▶ **WHAT THIS TASK INVOLVES**:
Run through the data and copy out every line that mentions the word "labelling".

Records contained in a dataset:

=== Section Start ===

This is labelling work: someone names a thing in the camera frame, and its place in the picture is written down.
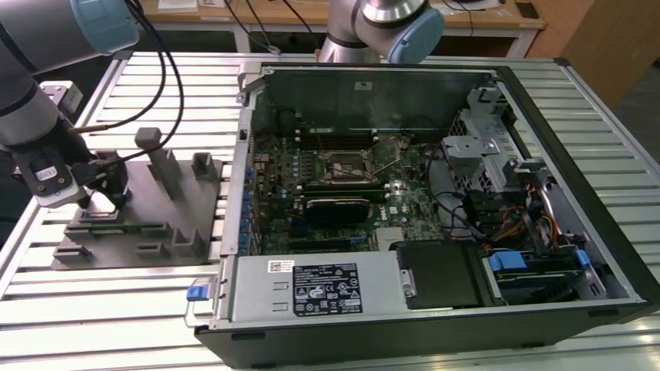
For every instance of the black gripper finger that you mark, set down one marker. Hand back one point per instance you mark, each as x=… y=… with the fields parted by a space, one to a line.
x=117 y=181
x=85 y=199

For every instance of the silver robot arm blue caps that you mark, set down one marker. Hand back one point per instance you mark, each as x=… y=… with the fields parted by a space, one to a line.
x=30 y=112

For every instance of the CPU socket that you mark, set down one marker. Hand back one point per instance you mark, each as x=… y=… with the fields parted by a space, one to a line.
x=345 y=166

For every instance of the green RAM stick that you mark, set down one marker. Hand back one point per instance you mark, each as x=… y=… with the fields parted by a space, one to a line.
x=128 y=229

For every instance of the grey parts rack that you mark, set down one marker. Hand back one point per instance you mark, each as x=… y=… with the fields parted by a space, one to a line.
x=154 y=216

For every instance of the blue case latch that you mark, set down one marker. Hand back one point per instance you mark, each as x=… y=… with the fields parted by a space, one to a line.
x=196 y=293

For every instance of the silver power supply unit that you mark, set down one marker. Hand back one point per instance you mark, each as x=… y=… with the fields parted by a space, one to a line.
x=246 y=286

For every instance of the wooden desk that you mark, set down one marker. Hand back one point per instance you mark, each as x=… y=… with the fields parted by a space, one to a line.
x=180 y=17
x=494 y=23

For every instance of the black expansion slot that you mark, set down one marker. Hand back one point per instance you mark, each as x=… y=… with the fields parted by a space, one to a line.
x=318 y=244

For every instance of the black graphics card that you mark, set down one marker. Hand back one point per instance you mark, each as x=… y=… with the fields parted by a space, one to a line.
x=334 y=210

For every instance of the white box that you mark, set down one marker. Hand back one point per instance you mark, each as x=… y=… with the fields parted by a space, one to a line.
x=213 y=3
x=177 y=4

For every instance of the silver chipset heat sink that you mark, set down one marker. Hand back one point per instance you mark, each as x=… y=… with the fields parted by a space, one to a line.
x=389 y=237

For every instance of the green motherboard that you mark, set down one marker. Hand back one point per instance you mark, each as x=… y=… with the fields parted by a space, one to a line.
x=412 y=181

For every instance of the black PC case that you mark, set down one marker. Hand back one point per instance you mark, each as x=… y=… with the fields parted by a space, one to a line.
x=360 y=344

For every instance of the black drive box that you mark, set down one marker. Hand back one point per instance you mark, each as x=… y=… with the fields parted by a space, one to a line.
x=442 y=274

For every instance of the silver metal drive cage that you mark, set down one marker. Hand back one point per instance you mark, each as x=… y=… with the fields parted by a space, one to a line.
x=472 y=147

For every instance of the blue disk carrier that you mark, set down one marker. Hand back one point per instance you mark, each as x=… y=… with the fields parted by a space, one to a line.
x=502 y=263

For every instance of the black phone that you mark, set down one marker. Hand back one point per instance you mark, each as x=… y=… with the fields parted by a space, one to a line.
x=526 y=9

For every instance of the small blue latch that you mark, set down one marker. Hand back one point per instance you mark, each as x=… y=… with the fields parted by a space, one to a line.
x=582 y=259

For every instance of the silver disk bay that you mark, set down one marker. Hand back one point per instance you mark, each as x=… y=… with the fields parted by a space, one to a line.
x=592 y=286

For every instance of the wooden cabinet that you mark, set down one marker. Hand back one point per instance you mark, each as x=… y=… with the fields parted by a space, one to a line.
x=608 y=46

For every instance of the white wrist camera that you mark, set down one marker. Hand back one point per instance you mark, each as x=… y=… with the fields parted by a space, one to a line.
x=46 y=181

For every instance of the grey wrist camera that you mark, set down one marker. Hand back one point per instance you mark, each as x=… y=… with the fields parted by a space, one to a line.
x=61 y=96

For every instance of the grey plastic bracket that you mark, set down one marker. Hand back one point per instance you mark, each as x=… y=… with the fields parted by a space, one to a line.
x=484 y=96
x=522 y=166

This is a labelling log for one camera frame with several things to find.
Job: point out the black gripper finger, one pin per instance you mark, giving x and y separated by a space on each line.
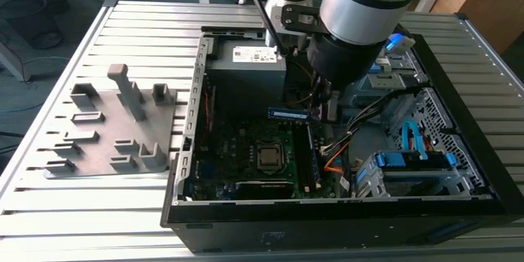
335 105
319 102

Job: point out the blue RAM stick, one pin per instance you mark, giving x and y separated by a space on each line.
287 114

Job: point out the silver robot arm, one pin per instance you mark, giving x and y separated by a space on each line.
360 7

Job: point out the blue drive bay latch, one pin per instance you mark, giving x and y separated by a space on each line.
375 67

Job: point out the grey metal drive cage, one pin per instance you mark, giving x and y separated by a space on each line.
413 176
384 82

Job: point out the grey power supply unit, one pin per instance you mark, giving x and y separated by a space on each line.
245 87

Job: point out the silver CPU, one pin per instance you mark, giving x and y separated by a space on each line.
269 154

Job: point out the hard disk in blue carrier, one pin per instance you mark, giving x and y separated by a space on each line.
391 159

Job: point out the green motherboard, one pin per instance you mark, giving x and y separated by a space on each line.
229 151

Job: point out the black graphics card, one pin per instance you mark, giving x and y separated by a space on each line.
265 190

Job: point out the wooden cabinet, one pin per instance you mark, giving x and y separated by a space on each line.
491 4

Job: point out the black PC case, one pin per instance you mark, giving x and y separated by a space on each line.
327 237

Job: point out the grey parts rack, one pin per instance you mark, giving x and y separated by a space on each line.
111 127

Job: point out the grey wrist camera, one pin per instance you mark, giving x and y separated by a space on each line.
399 42

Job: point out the black camera bracket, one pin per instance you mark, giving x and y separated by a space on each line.
300 18

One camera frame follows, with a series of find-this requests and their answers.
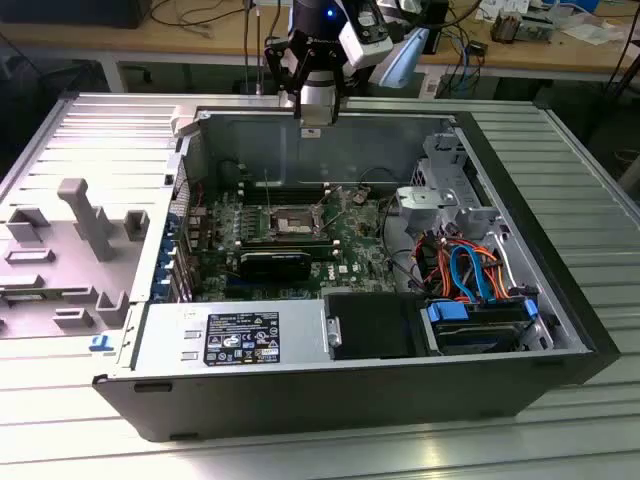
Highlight silver CPU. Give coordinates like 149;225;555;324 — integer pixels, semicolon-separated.
301;104;335;127

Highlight thin black wire loop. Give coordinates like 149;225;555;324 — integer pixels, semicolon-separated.
358;166;401;194

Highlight black graphics card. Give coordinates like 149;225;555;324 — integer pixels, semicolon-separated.
238;248;312;282

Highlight black USB cable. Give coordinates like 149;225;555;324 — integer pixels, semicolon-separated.
242;0;252;95

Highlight CPU socket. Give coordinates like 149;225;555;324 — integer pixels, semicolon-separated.
267;203;317;239

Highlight wide black box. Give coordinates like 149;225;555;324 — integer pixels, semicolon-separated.
0;0;154;30

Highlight blue flat wire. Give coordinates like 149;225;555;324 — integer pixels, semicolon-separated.
448;241;501;305

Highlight grey parts rack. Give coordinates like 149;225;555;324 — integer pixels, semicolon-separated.
0;177;151;341

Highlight copper coil transformer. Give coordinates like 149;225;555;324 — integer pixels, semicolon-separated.
489;10;525;45

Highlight long black cable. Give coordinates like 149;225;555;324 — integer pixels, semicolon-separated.
377;195;402;292

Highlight tall black box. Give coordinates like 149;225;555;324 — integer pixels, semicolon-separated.
419;0;451;56

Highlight black RAM slot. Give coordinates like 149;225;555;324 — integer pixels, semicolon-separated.
241;197;329;205
239;243;337;252
241;182;329;190
241;192;329;199
241;187;329;194
239;237;337;246

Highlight blue cable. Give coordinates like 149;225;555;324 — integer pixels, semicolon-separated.
460;29;476;99

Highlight hard disk in blue carrier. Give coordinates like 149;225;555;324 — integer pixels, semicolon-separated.
419;297;540;357

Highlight green motherboard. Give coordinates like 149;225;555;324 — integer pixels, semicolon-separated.
192;184;401;304

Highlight red black wire bundle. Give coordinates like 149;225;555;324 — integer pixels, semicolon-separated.
412;232;439;289

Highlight silver power supply unit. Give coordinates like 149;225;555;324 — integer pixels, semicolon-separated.
117;299;334;374

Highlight printed white papers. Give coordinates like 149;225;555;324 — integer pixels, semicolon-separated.
477;0;531;22

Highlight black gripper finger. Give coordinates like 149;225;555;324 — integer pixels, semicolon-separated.
331;49;348;125
263;30;312;120

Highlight plain white papers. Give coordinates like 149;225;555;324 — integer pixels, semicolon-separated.
560;18;629;47

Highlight metal circuit board unit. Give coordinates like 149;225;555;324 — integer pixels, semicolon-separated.
519;13;557;44

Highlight silver metal drive cage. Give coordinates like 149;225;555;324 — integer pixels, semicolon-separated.
394;130;506;241

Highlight pale grey case latch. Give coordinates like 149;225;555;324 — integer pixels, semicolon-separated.
169;105;202;139

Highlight black open PC case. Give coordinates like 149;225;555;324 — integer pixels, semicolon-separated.
92;103;621;444

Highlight wooden desk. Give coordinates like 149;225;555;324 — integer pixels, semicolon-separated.
0;0;640;84

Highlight metal socket cover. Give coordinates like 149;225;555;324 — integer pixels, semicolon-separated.
312;184;349;235

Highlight orange wire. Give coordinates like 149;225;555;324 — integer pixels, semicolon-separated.
437;238;456;299
469;244;514;301

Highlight white camera on black mount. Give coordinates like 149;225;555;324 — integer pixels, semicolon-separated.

=== Section End ===

▶ **WRITTEN RESPONSE**:
This is labelling work: someone names a thing in the camera frame, and its place in the picture is written down.
This is a labelling log for one camera frame with several things to find.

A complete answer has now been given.